Search
  • Ishay Wayner

Monitoring Databases

Let’s imagine a futuristic refrigerator, fridge for short. This fridge has the most amazing feature, it can recognize the groceries inside of it. The even more amazing part is that after about a month or two of regularly using it, depending on the instructions of the imaginary manufacturer, the fridge has learned your shopping and consumption habits.


It can then use that knowledge to provide you with alerts such as, “you have used more milk than usual today, in that pace you would run out of milk by tomorrow” or “you have not had anything to eat today, is there a problem?”


Ideally, monitoring tools should behave just like this fridge, they should learn the metrics of our our database, also known as KPI (key performance indicators), and should alert us when these KPI are exceeding from either the high or the low threshold which the monitoring tool has learned is normal for our database, the range of values between the high and low thresholds of normal behavior for a KPI is called the KPI baseline.

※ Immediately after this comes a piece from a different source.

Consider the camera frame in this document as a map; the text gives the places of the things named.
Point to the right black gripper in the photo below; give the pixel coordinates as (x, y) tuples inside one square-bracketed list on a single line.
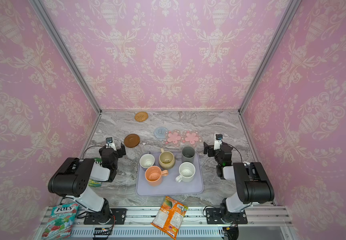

The baseline is determined by reviewing historical data of a period in which we define the performance of the database as normal.


A good example to look at would be CPU utilization, let's say that for the past 3 months we have noticed that the CPU utilization of our database is between 20 and 70 percent, from that we can infer that if for some reason the CPU utilization exceeds 70 percent, there might be some problem with our application, maybe a new application feature was released which contains a query that needs to be optimized, knowing that as soon as possible can be crucial to preventing future problems related to CPU bottlenecks.


The low threshold can also be a sign of a problem with the application. If the CPU utilization of the database drops, that means that the application isn't sending queries, which might mean that portions of the application are down, which is usually not ideal.


It is important to note that what we may not consider normal behavior of the database now might be normal in six months. It is therefore our responsibility to create monitoring cycles in which we periodically review our KPI and update our baseline definitions.


While the best monitoring tools out there will do that for us, in some we would have to manually start the process of determining the baseline and in most we would have to review the data ourselves to determine the baseline and then manually update the KPI’s high and low thresholds.

Unfortunately, most monitoring tools don’t match this ideal definition, this however does not mean that these tools are bad tools, only that they have room to improve.


There are in fact a few monitoring tools which do not provide baseline functionality; however, I would still consider them very good tools, I will go over some of them in a later post.